2) to ensure efficient access paths, 

3) to mask complexity from the user, 

4) to ensure proper data derivation, and 

5) to rename tables and/or columns.

The second rule is the Proliferation Avoidance Rule. This rule is simple and to the point: do not needlessly create views (or, indeed, any database objects) that are not absolutely required. Whenever a database object is created additional entries are placed in the system catalog. Creating needless views causes "catalog clutter"…that is, entries in the catalog for objects which are not needed and/or are not used.

The proliferation avoidance rule is based on common sense. Why create something that is not needed? It just takes up space that could be used for something that is needed.

The third, and final view implementation rule is the View Synchronization Rule. The basic intention of this rule is to ensure that views are kept in sync with the base tables upon which they are based.

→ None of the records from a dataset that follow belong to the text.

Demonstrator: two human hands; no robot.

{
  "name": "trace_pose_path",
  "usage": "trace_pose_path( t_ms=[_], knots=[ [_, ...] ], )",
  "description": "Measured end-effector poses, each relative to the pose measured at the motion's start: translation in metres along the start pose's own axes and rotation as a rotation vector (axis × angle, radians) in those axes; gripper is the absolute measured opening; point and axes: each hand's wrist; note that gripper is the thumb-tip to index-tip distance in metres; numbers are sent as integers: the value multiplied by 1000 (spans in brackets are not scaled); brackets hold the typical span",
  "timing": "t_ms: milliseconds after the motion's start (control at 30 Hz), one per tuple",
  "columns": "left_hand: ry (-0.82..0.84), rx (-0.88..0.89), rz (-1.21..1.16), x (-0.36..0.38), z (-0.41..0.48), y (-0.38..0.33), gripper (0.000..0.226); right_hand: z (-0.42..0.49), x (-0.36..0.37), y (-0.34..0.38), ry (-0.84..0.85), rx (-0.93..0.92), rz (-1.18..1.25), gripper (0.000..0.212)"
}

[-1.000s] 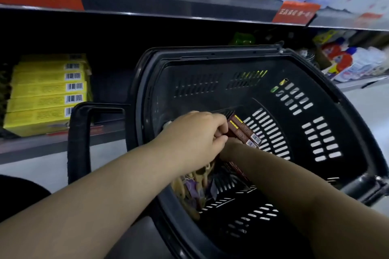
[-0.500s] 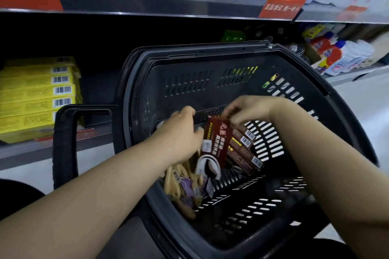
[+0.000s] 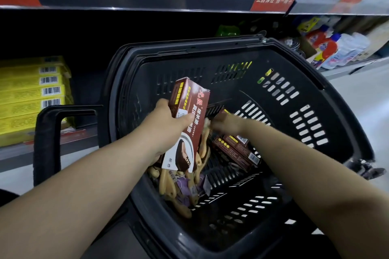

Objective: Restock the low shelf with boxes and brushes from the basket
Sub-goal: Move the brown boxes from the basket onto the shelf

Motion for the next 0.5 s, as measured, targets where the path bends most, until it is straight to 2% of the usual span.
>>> trace_pose_path(
  t_ms=[33,67,133,300,500],
  knots=[
    [1,-9,-9,0,0,0,32,9,15,-10,60,46,-322,36],
    [2,-23,-11,0,0,1,31,16,31,-18,133,82,-542,46],
    [12,-50,-11,0,1,2,30,31,56,-32,235,128,-734,65],
    [9,-82,-69,2,5,2,34,57,78,-30,110,169,-868,84],
    [15,-78,-34,4,7,0,37,61,96,-31,-15,191,-997,64]
  ],
)
Point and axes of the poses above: each hand's wrist, its own z-axis towards the middle knuckle, its own x-axis out of the palm, y = z × x, and after that the axes turned 12 degrees about -z, right-handed
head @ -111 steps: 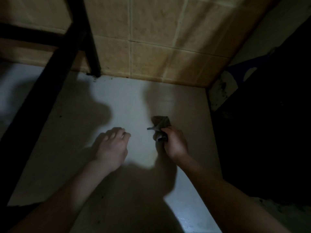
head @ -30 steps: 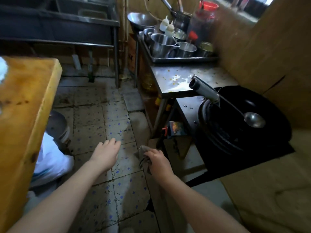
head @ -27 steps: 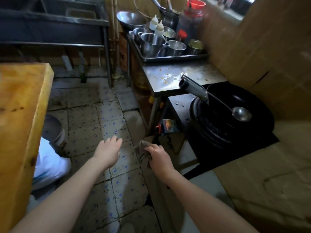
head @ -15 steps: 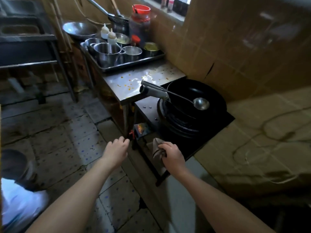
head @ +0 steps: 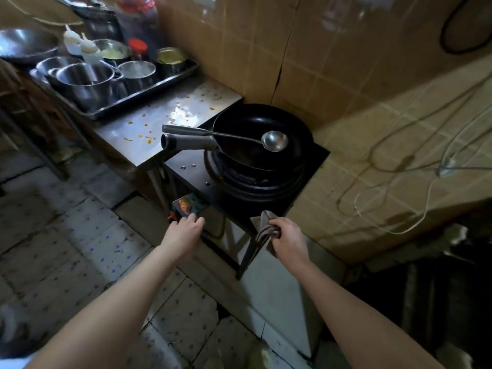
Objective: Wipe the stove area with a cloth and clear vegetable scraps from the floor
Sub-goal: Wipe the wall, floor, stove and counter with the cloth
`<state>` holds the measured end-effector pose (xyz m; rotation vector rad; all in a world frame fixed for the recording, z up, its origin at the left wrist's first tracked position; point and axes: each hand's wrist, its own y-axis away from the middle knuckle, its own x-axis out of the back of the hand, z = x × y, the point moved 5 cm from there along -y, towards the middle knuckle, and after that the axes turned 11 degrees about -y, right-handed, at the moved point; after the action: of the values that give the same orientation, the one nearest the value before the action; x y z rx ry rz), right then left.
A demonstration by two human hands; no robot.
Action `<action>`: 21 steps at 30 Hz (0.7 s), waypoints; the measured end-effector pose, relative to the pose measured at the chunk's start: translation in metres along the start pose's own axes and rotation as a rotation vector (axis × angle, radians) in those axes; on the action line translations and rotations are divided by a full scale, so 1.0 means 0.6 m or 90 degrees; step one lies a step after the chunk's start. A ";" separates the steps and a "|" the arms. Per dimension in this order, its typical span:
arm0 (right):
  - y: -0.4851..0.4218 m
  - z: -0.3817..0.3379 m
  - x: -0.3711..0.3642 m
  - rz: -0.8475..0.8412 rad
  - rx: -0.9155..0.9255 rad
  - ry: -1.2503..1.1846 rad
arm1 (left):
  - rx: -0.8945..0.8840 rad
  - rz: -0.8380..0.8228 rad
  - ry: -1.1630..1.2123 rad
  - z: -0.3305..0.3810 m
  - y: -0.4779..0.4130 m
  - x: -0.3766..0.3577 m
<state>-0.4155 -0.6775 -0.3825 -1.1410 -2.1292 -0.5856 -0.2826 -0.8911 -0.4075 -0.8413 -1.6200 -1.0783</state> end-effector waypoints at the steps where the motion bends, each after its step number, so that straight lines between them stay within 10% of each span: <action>1: -0.006 0.010 0.002 0.012 -0.015 -0.006 | -0.006 0.000 0.004 0.001 -0.005 -0.004; 21: -0.159 0.024 -0.147 -0.056 -0.094 -0.047 | 0.105 -0.029 0.080 -0.025 -0.104 -0.008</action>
<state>-0.4646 -0.7674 -0.4633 -1.1690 -2.2393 -0.7626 -0.3322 -0.9279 -0.4262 -0.6184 -1.6039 -0.9945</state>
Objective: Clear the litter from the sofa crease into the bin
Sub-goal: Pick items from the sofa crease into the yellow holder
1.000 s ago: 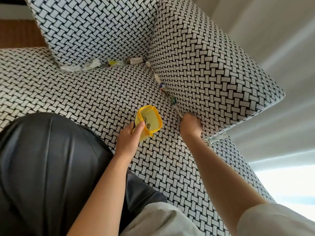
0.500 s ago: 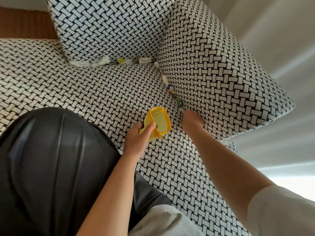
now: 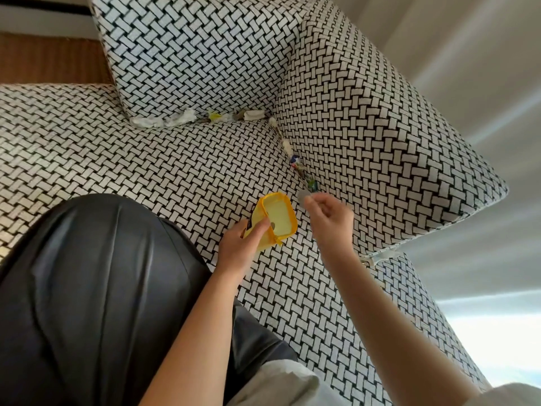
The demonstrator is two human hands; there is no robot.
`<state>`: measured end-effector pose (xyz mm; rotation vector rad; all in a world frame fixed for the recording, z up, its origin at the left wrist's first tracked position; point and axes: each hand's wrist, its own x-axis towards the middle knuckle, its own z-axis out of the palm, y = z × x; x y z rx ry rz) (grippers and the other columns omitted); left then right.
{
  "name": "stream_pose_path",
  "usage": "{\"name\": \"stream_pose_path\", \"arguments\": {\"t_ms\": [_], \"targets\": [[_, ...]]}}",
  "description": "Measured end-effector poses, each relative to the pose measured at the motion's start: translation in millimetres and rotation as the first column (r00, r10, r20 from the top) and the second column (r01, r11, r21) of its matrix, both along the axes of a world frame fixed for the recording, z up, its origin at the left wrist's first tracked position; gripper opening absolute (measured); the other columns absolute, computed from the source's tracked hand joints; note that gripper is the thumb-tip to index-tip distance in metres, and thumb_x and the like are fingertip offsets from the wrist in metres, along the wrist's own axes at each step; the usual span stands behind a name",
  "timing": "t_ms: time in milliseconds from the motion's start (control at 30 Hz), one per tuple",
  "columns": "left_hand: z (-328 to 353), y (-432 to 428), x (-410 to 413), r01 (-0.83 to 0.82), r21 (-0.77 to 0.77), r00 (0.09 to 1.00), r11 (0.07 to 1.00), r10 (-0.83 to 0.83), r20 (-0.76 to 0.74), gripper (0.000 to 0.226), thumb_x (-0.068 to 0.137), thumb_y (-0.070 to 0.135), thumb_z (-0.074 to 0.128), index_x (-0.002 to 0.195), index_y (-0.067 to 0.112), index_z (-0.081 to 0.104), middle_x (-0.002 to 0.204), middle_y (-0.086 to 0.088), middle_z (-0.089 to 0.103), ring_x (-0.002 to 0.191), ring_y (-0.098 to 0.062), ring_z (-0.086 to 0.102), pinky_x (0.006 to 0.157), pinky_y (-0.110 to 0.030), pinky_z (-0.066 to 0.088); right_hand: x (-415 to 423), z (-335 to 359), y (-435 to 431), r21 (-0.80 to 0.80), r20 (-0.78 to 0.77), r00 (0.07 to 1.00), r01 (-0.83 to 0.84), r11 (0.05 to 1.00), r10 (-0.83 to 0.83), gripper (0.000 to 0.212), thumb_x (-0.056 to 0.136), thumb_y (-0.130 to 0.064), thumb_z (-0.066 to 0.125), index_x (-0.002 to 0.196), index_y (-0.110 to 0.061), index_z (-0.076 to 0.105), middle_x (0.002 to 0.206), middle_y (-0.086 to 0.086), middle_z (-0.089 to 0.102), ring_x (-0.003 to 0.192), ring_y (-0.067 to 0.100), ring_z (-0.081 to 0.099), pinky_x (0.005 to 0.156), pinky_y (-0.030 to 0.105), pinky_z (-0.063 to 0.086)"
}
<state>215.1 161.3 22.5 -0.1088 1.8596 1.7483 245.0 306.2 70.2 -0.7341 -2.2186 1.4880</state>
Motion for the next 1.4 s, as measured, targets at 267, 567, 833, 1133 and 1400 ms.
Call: {"name": "stream_pose_path", "arguments": {"t_ms": [267, 567, 833, 1133, 1400], "targets": [[1.5, 0.4, 9.1, 0.102, -0.057, 0.992, 0.993, -0.106, -0.073, 0.025, 0.088, 0.046, 0.053, 0.08, 0.024, 0.06, 0.085, 0.001, 0.06, 0.078, -0.012, 0.054, 0.06, -0.024, 0.041, 32.3, -12.4, -23.5, 0.155, 0.033, 0.986, -0.168, 0.973, 0.165, 0.013, 0.09, -0.014, 0.057, 0.091, -0.01, 0.07, 0.053, 0.007, 0.051, 0.041, 0.005, 0.031, 0.04, 0.014, 0.025], [-0.4, 1.6, 14.7, 0.247, -0.237, 0.956, 0.94, -0.276, -0.1, 0.058, 0.066, 0.067, 0.043, 0.089, 0.016, 0.062, 0.09, -0.007, 0.063, 0.083, -0.021, 0.059, 0.062, -0.025, 0.043, 92.5, -65.0, 26.1, 0.286, 0.104, 0.958, 0.23, 0.93, -0.269, 0.01, 0.091, -0.019, 0.055, 0.096, -0.016, 0.063, 0.071, -0.006, 0.059, 0.05, 0.005, 0.044, 0.043, 0.023, 0.038], [7.8, 3.2, 21.4, 0.336, -0.288, 0.92, 0.897, -0.378, -0.105, 0.064, 0.067, 0.067, 0.039, 0.094, 0.014, 0.061, 0.087, -0.001, 0.059, 0.077, -0.015, 0.057, 0.049, -0.016, 0.036, 78.5, -81.5, 46.4, 0.543, 0.311, 0.89, 0.123, 0.831, -0.335, 0.03, 0.094, -0.026, 0.05, 0.122, -0.02, 0.056, 0.097, 0.003, 0.069, 0.077, 0.021, 0.065, 0.056, 0.027, 0.05], [9.1, 1.2, 24.0, 0.333, -0.229, 0.926, 0.915, -0.363, -0.104, 0.032, 0.081, 0.06, 0.048, 0.087, 0.03, 0.055, 0.091, 0.009, 0.055, 0.082, -0.007, 0.053, 0.056, -0.02, 0.042, 63.8, -72.0, 56.8, 0.609, 0.494, 0.793, -0.024, 0.793, -0.356, 0.028, 0.098, -0.029, 0.041, 0.117, -0.014, 0.055, 0.089, 0.005, 0.067, 0.075, 0.021, 0.064, 0.06, 0.028, 0.051], [11.2, -1.2, 23.6, 0.321, -0.165, 0.939, 0.933, -0.336, -0.072, 0.027, 0.084, 0.056, 0.05, 0.087, 0.03, 0.057, 0.096, 0.004, 0.057, 0.088, -0.011, 0.053, 0.066, -0.026, 0.047, 62.8, -45.8, 72.4, 0.662, 0.747, 0.606, -0.641, 0.388, -0.273, 0.027, 0.094, -0.014, 0.05, 0.118, -0.007, 0.04, 0.081, 0.001, 0.061, 0.063, 0.017, 0.054, 0.053, 0.025, 0.044]]}}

Whenever a change is made to a base table, all views that are dependent upon that base table should be analyzed to determine if the change impacts them. All views should remain logically pure. The view was created for a specific reason (if we followed the View Usage Rule above). The view should therefore remain useful for that specific reason. This can only be accomplished by ensuring that all subsequent changes that are pertinent to a specified usage are made to all views that satisfy that usage.

For example, say a view was created to satisfy an access usage, such as a join between the employee table and the department table. If a column is added to the employee table specifying the employee’s location, it should also be added to the EMP_DEPT view if it is pertinent to that view’s specific use. Of course, the column can be added to the table immediately and to the view at the earliest convenience of the development team.

The synchronization rule requires that strict change impact analysis procedures be in place. Every change to a base table should trigger the usage of these procedures. Simple SQL queries can be created to assist in the change impact analysis. These queries should pinpoint any SQL in QMF queries, application packages, dynamic packages, and so on. Policies for informing users of the views to be impacted also need to be established before view changes can be implemented.

View synchronization is needed to support the view usage rule. By keeping views in sync with table changes the original purpose of the view is maintained.

Synopsis

Views are practical and helpful when implemented in a systematic and thoughtful manner. Hopefully, this post has provided you with some food for thought pertaining to how views are implemented at your shop. 


And if you follow the guidelines contained in this article, in the end, all that will remain is a beautiful view!